A Shoreham-based historian is claiming to have uncovered evidence that the Battle of Hastings did not take place on Senlac Hill, as history books have taught for generations.
John Grehan, of Mary’s Place, Emerald Quay, said the supposed site of the struggle, marked by Battle Abbey, is a mile away from the real scene of combat in 1066.
He points out that no human remains or artefacts from the conflict have ever been found near Battle Abbey, even though some 10,000 men are believed to have died there.
His theory is that the real site of the fighting was the steep Caldbec Hill, to the north-west of Hastings.
The 61-year-old wants archaeologists to begin digging at the hill to see if any remains of battle victims are there.
He said: “I assumed everything was known about the Battle of Hastings but I found that almost nothing is known by way of fact.
“Excavations have been carried out at Battle Abbey and remnants pre-dating the battle were found, but nothing relating to the conquest.
“Some 10,000 men died at the Battle of Hastings; there has to be a mass grave somewhere.”

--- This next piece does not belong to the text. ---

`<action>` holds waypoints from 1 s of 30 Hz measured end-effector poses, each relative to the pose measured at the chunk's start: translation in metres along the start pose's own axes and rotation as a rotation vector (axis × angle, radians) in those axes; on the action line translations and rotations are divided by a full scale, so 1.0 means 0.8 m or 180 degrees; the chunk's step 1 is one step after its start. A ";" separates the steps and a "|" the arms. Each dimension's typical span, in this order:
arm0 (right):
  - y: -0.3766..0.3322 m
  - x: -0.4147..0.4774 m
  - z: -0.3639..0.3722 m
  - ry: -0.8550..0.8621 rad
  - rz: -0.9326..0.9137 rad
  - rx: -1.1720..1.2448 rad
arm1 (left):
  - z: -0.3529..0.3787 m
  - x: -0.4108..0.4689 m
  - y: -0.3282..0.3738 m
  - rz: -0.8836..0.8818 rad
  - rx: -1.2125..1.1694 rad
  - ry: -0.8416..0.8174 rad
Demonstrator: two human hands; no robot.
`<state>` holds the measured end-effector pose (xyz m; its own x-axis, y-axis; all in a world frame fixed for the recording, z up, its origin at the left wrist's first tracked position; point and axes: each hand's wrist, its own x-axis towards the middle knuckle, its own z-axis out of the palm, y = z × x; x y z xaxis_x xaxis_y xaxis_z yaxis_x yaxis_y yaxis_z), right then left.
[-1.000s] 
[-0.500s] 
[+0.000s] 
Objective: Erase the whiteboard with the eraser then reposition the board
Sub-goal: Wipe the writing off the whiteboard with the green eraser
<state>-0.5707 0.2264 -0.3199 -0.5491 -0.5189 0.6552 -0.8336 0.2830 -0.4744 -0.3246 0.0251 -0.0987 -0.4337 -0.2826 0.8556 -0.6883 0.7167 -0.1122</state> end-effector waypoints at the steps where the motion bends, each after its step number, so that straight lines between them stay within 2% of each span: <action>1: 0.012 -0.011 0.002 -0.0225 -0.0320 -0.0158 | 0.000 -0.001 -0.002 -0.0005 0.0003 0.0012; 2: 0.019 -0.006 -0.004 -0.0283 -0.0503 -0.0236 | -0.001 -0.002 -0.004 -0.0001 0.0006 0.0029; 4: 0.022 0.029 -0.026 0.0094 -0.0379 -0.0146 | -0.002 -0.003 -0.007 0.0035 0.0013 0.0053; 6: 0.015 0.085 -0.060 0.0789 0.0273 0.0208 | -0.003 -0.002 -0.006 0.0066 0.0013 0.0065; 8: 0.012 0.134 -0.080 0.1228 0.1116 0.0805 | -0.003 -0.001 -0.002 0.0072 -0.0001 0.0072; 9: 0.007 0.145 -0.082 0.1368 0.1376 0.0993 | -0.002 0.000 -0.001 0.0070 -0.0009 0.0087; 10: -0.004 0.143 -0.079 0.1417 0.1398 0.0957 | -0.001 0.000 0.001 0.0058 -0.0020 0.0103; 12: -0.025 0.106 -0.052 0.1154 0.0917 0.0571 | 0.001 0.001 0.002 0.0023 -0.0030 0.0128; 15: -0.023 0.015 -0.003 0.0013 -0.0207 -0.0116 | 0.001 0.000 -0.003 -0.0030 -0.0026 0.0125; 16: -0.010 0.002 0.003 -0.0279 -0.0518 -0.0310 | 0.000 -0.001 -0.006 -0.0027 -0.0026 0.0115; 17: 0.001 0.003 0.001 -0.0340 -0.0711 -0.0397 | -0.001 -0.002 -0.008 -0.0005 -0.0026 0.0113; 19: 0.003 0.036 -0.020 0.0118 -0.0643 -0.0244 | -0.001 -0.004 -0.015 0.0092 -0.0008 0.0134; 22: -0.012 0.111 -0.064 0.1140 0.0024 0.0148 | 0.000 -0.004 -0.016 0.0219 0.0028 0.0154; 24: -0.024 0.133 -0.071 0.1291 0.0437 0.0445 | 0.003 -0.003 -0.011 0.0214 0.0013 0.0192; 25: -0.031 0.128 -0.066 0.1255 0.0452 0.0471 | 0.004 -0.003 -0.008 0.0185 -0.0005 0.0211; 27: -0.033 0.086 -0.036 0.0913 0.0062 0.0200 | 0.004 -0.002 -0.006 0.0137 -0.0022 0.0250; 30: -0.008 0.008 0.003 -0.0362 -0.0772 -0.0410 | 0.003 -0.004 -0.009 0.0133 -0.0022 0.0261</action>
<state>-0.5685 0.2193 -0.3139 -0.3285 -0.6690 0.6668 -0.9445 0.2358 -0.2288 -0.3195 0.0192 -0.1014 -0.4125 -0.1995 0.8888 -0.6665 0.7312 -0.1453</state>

The Shoreham resident believes Harold never left his defensive hilltop position and the Normans took the battle to the English.
He has studied contemporaneous documents in the national archives and built up a dossier of circumstantial evidence that he believes proves his theory.
Mr Grehan has made his arguments in a book called The Battle of Hastings – The Uncomfortable Truth, to be published in January.
He added: “Two days after the battle the Normans moved on towards Winchester. They had two days to get rid of the thousands of bodies. You can’t dig that many graves in such a short space of time.
“At the bottom of Caldbec Hill is Malfosse ditch. I believe the bodies were rolled down the hill and dumped in this ditch, which was filled in.
“A proper archaeological dig of that ditch needs to happen.”
The battle is famously documented in the Bayeux Tapestry and each year members of historical re-enactment groups, assuming the role of Saxon and Norman soldiers, re-enact the Battle of Hastings at Battle Abbey.